Discussion:
Golang on Genode: a follow-up
Rolf Sommerhalder
2017-05-25 17:59:34 UTC
Permalink
Hello,

At GopherCon 2016 [1, 2], Bernerd Schaefer presented AtmanOS [3, 4]
which cross-compiles Go programs so that they interface/run directly
on Xen hypervisor, e.g. as hypervisor-aware Unikernels, without
requiring a Guest OS on virtualised environments.

According to Bernerd, AtmanOS provides a microkernel, an
implementation of Go's runtime, and standard library, all implemented
natively in Go (3000 lines) with a little bit of Assembly (150 lines).
From AtmanOS' repo, I noticed that they have recently updated it's
bootstrap code to the latest version of Go 1.8.1, so the project is
still active.

After following the threads about Golang on Genode and reviewing
AtmanOS, I suspect that AtmanOS could facilitate bringing Go to
Genode, for example by making AtmanOS target Virtualbox in addition to
Xen (maybe not so elegant), or by adapting/replacing AtmanOS'
microkernel with Genode, and porting the Go runtime, standard library
and system packages that AtmanOS wrote in Go for Xen or its own
microkernel, respectively (maybe preferable over Virtualbox).

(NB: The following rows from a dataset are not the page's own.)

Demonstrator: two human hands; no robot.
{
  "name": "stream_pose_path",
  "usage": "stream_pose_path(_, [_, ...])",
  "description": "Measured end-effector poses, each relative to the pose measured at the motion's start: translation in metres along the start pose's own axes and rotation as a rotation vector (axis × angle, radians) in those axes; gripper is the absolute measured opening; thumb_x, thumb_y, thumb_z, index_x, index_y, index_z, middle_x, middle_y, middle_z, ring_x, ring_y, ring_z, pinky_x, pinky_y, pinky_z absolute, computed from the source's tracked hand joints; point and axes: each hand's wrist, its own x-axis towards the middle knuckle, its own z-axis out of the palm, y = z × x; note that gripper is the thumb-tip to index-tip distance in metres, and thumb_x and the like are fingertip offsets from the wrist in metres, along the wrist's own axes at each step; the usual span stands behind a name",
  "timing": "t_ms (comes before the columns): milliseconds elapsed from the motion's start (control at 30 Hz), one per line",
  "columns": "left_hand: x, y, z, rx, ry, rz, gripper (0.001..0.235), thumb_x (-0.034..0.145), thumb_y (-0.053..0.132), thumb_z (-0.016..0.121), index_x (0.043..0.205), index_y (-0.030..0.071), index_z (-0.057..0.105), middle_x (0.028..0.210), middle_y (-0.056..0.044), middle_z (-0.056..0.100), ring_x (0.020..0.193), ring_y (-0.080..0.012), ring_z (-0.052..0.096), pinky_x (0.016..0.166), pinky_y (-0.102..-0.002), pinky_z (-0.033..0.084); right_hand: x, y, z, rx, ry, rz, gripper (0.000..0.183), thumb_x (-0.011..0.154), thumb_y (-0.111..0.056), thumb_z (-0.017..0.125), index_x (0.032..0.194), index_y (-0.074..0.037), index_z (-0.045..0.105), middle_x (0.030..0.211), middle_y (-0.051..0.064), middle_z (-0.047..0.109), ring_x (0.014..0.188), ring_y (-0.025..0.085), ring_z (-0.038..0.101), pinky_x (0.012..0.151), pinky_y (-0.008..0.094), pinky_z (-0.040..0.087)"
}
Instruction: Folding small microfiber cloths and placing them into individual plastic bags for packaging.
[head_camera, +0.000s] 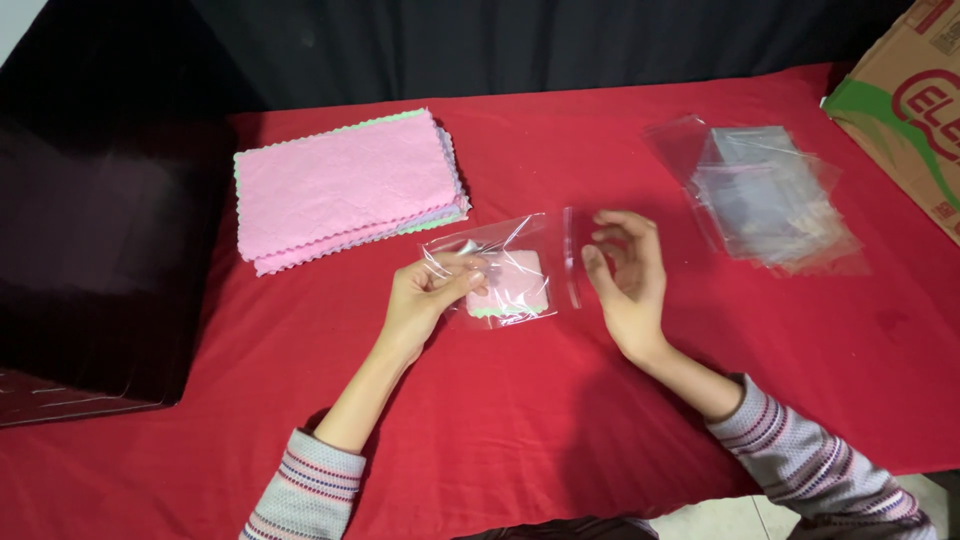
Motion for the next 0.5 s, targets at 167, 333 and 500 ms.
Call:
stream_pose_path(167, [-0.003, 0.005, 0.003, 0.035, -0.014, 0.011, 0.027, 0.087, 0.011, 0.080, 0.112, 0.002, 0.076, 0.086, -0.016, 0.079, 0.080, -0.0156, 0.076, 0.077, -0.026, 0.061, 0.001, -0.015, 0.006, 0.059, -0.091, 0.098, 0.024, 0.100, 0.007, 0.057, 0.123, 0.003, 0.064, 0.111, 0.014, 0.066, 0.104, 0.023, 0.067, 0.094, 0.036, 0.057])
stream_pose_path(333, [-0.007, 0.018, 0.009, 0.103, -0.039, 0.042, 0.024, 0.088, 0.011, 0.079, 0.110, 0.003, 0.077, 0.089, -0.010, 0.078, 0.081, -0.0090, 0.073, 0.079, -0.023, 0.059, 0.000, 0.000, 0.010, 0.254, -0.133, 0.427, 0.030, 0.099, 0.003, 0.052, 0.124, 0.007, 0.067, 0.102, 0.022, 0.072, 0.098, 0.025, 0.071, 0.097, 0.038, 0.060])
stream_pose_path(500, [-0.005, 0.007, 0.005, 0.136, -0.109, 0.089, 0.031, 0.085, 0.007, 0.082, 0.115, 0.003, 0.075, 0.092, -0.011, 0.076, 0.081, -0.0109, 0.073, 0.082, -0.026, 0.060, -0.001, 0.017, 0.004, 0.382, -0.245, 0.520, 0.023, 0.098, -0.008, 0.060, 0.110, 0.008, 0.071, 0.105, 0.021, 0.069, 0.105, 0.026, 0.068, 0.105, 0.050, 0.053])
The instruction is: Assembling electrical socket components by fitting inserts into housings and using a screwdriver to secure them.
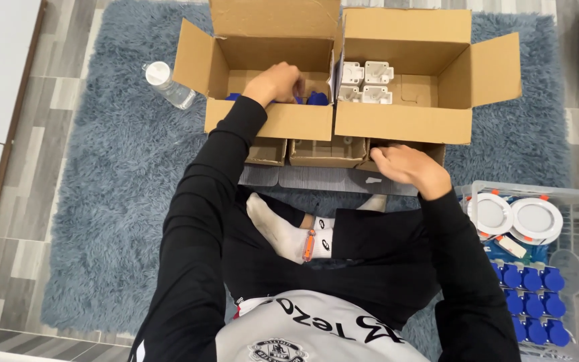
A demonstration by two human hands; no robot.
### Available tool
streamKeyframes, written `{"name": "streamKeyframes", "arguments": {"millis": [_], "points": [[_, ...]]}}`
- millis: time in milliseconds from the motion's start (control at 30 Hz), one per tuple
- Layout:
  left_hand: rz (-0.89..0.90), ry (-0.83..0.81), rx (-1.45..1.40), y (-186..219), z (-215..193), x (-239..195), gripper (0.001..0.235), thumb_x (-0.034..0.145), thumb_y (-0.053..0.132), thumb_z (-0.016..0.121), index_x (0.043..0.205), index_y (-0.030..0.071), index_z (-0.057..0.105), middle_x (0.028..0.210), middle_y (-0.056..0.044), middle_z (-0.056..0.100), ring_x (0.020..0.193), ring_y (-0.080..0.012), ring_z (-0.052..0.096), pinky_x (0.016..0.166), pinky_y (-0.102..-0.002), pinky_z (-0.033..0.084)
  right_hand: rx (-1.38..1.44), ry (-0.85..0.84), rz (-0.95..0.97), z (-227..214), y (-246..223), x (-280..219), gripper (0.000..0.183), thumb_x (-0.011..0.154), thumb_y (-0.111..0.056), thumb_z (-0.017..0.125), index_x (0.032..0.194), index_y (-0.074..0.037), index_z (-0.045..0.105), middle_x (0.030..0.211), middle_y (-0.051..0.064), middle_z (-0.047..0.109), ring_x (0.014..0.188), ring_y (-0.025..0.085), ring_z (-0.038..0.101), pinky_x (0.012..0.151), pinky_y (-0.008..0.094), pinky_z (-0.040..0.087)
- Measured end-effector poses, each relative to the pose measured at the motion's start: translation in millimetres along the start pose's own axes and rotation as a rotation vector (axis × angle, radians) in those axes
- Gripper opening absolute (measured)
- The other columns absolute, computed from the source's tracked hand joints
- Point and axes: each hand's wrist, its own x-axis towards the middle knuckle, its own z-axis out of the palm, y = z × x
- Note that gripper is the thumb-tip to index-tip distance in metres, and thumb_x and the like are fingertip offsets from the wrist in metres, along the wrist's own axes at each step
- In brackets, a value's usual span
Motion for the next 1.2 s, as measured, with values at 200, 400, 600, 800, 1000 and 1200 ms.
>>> {"name": "streamKeyframes", "arguments": {"millis": [200,400,600,800,1000,1200], "points": [[0.157,0.437,-0.044,16.4,-29.1,-47.1,0.050,0.074,0.006,0.094,0.122,0.004,0.080,0.111,-0.009,0.062,0.104,-0.0329,0.069,0.097,-0.044,0.058,0.034,-0.029,0.124,-0.3,-5.6,11.0,0.079,0.108,-0.052,0.027,0.106,0.010,0.075,0.123,0.027,0.077,0.105,0.051,0.069,0.100,0.051,0.053],[0.401,0.777,-0.245,89.6,-78.0,-151.1,0.025,0.089,0.004,0.087,0.111,0.000,0.078,0.103,-0.008,0.054,0.087,-0.0203,0.063,0.076,-0.029,0.058,0.061,0.066,0.068,11.8,11.3,30.2,0.074,0.109,-0.046,0.031,0.099,0.013,0.074,0.113,0.031,0.078,0.100,0.055,0.069,0.100,0.053,0.053],[0.419,0.711,-0.456,135.5,-33.6,-219.6,0.027,0.085,-0.004,0.086,0.109,0.006,0.079,0.144,-0.012,0.057,0.096,-0.0188,0.064,0.089,-0.031,0.058,0.195,0.244,-0.056,-10.2,-5.6,-5.9,0.057,0.114,-0.037,0.057,0.087,0.010,0.075,0.063,0.018,0.064,0.057,0.031,0.054,0.064,0.040,0.050],[0.469,0.618,-0.502,162.8,27.3,-233.8,0.022,0.081,-0.002,0.080,0.091,0.006,0.063,0.146,-0.011,0.067,0.139,-0.0306,0.064,0.123,-0.046,0.050,0.133,0.711,-0.429,0.9,11.0,-40.4,0.010,0.095,-0.004,0.084,0.105,0.000,0.085,0.110,0.009,0.072,0.079,0.023,0.064,0.072,0.034,0.050],[0.372,0.504,-0.721,164.6,104.6,-229.9,0.019,0.088,-0.005,0.078,0.099,0.003,0.065,0.146,-0.011,0.058,0.107,-0.0233,0.069,0.083,-0.029,0.056,0.289,0.951,-0.391,21.0,19.2,-84.8,0.019,0.094,0.018,0.084,0.110,0.006,0.083,0.120,0.016,0.072,0.104,0.028,0.068,0.091,0.037,0.052],[0.325,0.714,-0.442,154.0,148.5,-206.7,0.014,0.088,0.010,0.088,0.097,0.007,0.079,0.134,-0.010,0.063,0.119,-0.0300,0.066,0.099,-0.037,0.058,0.593,0.997,-0.372,57.9,25.9,-98.9,0.037,0.097,0.025,0.084,0.131,0.013,0.073,0.123,0.022,0.067,0.102,0.028,0.064,0.094,0.035,0.053]]}}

Am I reading too much into it? Would it be worth diving deeper into
AtmanOS' sources? Any thoughts, comments?

Thanks,
Rolf

[1]

[2] https://atmanos.org/talks/go-without-the-os-gophercon-2016
[3] https://atmanos.org/
[4] https://github.com/atmanos/atmanos
Josef Söntgen
2017-05-31 12:33:59 UTC
Permalink
Hello Rolf,
Post by Rolf Sommerhalder
After following the threads about Golang on Genode and reviewing
AtmanOS, I suspect that AtmanOS could facilitate bringing Go to
Genode, for example by making AtmanOS target Virtualbox in addition to
Xen (maybe not so elegant), or by adapting/replacing AtmanOS'
microkernel with Genode, and porting the Go runtime, standard library
and system packages that AtmanOS wrote in Go for Xen or its own
microkernel, respectively (maybe preferable over Virtualbox).
Am I reading too much into it? Would it be worth diving deeper into
AtmanOS' sources? Any thoughts, comments?
It definitely looks interesting wrt to investigating how much
infrastructure the current Go runtime needs or rather on what
functionality from the underlying system it depends. So diving
into the source code would be worthwhile indeed. It still stands
to reason how to properly wrap the Genode's C++ API, though.

Regards,
Josef
--
Josef Söntgen
Genode Labs

http://www.genode-labs.com/ · http://genode.org/
Taru Karttunen
2017-05-31 13:22:40 UTC
Permalink
Post by Josef Söntgen
Hello Rolf,
Post by Rolf Sommerhalder
After following the threads about Golang on Genode and reviewing
AtmanOS, I suspect that AtmanOS could facilitate bringing Go to
Genode, for example by making AtmanOS target Virtualbox in addition to
Xen (maybe not so elegant), or by adapting/replacing AtmanOS'
microkernel with Genode, and porting the Go runtime, standard library
and system packages that AtmanOS wrote in Go for Xen or its own
microkernel, respectively (maybe preferable over Virtualbox).
Am I reading too much into it? Would it be worth diving deeper into
AtmanOS' sources? Any thoughts, comments?
It definitely looks interesting wrt to investigating how much
infrastructure the current Go runtime needs or rather on what
functionality from the underlying system it depends. So diving
into the source code would be worthwhile indeed. It still stands
to reason how to properly wrap the Genode's C++ API, though.
Typically C++ APIs are wrapped in Go with a thin wrapper of C++
extern "C" functions that also translate such exceptions into
errors. SWIG can do this in theory for Go, but in practice
doing it by hand or quick scripting tends to be easier unless
deep class hierarchies are involved. The wrapper functions
are then called from Go with cgo.

They tend to look like:

extern "C" myerror_t libfoo_baz(baz* ptr, int arg, foo* ret) {
try {
*ret = ptr->bazbaz(arg);
return noerror;
} catch(...) {
return errorcode;
}
}

If lots of templates are involved then things become somewhat harder.